To what extent do past and current HPC software optimization activities predict the future? Current optimization trends and next-gen hardware designs point to more threads, wider vectors, and an increasingly complex memory hierarchy. Is HPC application software ready for the future foretold by this trajectory? What will it be like and how can you be prepared for it?
Where did we come from and where are we now?
For background about how we arrived at the current state of HPC software optimization, read part one of this blog series: “HPC Software Optimization Trends (Part 1): Where Did We Come From and Where Are We Now?” The key point is to realize that the recent past of HPC software optimization has been marked by relatively long stretches of time where developers have been able to ignore much of the node-level architecture. As long as your MPI application scaled out relatively well, new processors provided “free” performance improvements through both increased core performance and the addition of multiple cores.
Current HPC software optimization activities frequently relate to finding and exploiting ever-increasing amounts of parallelism.
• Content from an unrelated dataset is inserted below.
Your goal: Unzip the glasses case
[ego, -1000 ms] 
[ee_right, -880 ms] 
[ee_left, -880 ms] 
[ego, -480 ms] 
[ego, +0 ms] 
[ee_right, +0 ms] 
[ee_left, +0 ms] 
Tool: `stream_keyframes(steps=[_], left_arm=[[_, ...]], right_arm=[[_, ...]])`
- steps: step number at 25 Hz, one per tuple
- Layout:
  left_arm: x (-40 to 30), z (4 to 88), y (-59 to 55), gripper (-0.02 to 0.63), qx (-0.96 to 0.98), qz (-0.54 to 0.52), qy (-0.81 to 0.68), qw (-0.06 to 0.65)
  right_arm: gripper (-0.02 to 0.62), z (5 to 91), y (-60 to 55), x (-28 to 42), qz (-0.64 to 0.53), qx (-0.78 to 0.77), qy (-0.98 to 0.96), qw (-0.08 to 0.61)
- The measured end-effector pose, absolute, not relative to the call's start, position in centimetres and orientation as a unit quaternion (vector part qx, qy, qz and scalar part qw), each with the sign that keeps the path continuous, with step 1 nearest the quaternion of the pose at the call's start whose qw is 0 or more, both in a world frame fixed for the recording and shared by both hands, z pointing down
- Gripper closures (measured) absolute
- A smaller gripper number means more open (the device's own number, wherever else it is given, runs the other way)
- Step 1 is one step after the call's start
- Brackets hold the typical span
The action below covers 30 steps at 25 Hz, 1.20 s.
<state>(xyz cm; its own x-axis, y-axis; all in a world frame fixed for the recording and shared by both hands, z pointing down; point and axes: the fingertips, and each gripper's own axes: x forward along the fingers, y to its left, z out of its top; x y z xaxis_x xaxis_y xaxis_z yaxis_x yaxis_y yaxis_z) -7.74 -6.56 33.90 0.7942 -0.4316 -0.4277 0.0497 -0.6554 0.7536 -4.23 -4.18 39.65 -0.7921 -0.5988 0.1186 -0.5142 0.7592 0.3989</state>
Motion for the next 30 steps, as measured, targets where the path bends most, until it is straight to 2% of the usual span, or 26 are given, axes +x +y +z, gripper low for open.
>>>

The all-MPI codes of the past need to be modernized to reduce the number of ranks and communication overhead. This is often done by utilizing a single MPI rank per node, with the majority of the computation being performed either by OpenMP threads or an OpenACC accelerator.
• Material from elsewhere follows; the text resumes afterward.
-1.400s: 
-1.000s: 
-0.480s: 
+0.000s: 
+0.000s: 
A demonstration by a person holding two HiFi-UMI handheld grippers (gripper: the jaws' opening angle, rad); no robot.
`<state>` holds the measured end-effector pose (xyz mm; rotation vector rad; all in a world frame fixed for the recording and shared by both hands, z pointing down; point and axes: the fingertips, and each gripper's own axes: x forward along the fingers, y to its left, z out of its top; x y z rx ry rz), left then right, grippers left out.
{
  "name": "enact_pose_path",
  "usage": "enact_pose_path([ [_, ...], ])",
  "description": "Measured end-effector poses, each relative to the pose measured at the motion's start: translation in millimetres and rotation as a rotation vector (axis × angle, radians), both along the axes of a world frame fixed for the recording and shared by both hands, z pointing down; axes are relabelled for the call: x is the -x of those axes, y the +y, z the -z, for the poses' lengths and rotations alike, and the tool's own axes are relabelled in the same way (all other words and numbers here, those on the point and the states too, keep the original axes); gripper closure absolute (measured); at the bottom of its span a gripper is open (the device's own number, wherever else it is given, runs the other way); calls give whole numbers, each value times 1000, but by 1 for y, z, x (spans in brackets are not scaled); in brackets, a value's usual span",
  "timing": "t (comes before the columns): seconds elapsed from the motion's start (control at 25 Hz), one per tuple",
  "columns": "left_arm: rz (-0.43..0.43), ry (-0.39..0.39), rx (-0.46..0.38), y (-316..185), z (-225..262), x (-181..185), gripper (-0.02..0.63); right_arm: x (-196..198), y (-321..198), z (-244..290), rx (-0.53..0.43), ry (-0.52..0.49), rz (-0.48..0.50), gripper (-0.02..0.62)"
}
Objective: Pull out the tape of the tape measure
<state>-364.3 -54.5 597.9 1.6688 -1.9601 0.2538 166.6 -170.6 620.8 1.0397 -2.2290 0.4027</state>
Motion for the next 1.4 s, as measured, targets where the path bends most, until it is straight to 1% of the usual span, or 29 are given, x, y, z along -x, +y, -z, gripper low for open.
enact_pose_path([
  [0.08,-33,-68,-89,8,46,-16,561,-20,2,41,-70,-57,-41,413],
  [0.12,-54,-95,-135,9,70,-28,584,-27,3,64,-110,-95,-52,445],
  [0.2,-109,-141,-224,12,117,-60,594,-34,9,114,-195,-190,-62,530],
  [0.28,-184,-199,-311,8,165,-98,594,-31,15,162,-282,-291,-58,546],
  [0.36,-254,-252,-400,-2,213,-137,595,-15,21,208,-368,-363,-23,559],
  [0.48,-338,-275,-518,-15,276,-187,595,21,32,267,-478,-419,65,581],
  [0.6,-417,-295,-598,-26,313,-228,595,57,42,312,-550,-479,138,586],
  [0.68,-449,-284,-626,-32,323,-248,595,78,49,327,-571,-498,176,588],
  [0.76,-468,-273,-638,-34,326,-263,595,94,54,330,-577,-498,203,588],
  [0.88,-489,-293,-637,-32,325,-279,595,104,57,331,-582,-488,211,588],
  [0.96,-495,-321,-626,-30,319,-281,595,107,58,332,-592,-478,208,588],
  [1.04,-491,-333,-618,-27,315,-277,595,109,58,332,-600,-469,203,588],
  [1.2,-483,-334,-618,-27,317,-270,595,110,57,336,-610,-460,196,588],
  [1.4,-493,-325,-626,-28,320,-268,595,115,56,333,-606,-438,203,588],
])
While perhaps the rise in popularity of classical OpenMP was merely a hint, OpenACC and OpenMP-4.0 indicate that the old days of getting “free” performance increases on new hardware are coming to an end.
What will the future be like?
Future processors with larger core counts shouldn’t come as a surprise. We started with the first general-purpose dual-core CPUs of the early 2000s and now see as many as 18 cores per CPU as the new normal. The industry-standard, general-purpose CPUs of the future will have more cores and support more threads per core. HPC software developers should plan accordingly for this high-thread-count future.
Accelerator architectures with wide vectors are nothing new. However, the trend of CPU vector widths is more revealing, as these cores were not designed from their inception for large vectors. Figure 1 shows the accelerating trend of double-precision vector widths over the past decade.
Figure 1: Ten years of double-precision vector width increases for three common CPU architectures
I expect this trend to continue into the future, despite the limitations and challenges of vectorization. Therefore, I posit “Vose’s law”: The vector width of general-purpose CPUs will double roughly every five years. This trend of more threads and longer vectors will continue well into the future, as it undoubtedly helps certain classes of codes. However, the proportion of codes that benefit from this trend will decrease.
More complex memory hierarchies
Faster cores with support for more threads and larger vectors are great for some classes of codes, but memory bandwidth has not kept up with historical increases in CPU speed. It is increasingly common for application performance to be bandwidth-limited. Future hardware addresses this issue with an upgraded and more complex memory hierarchy. It will not be uncommon to see systems with a memory hierarchy starting with L1 through L4 caches, followed by both an HBM and DRAM, and finally ending with some form of non-volatile memory such as Intel’s recently-announced XPoint. All of this can be placed at the top of the hierarchy, above any SSD burst buffers or traditional spinning disks and tape. Some classes of codes will have a make-or-break relationship with this complex memory hierarchy.
How can you be prepared for the future?
While future hardware may require many threads and large vectors to reach peak theoretical FLOPs, this doesn’t mean adding more threads or extending vectorization is the correct path forward for your code. Keep the complex memory hierarchy in mind as well. How do you know where to start your software optimization efforts? The key is to focus on your application’s memory behavior.
Begin by considering your application’s computational intensity — the number of operations performed per array access. If it’s high enough, new hardware may provide easy performance gains. However, many codes have neither a large computational intensity nor a large amount of data re-use. These applications are not cache-friendly and will instead be limited by available HBM or DRAM bandwidth. For these codes, the key is to optimize for the memory hierarchy.
When working with a vector-amenable code, you shouldn’t limit yourself to the existing implementation. Be sure the code exposes as much of the underlying algorithmic parallelism as possible; change data structures and loop nests as required. Additionally, don’t rely on explicit threading or vectorization via OpenACC or OpenMP-4.0 directives, and don’t fight the compiler by manually blocking or unrolling loops. Instead, to future-proof your application, write code so that a good compiler can clearly see the available parallelism. A quality compiler like Cray’s can vectorize your code for you and can also perform blocking and loop unrolling in a way that is appropriate for the target hardware. Don’t fight the compiler; try to stay out of the way. Help the compiler do what it does best: optimizing your code for the target hardware.
While some HPC codes can achieve gains from the continuation of current thread and vector trends, an ever-increasing number will instead need to focus on memory bandwidth and the increasingly complex memory hierarchy of future hardware designs. Is your code ready for the future? Start optimizing it today to avoid being caught off guard tomorrow.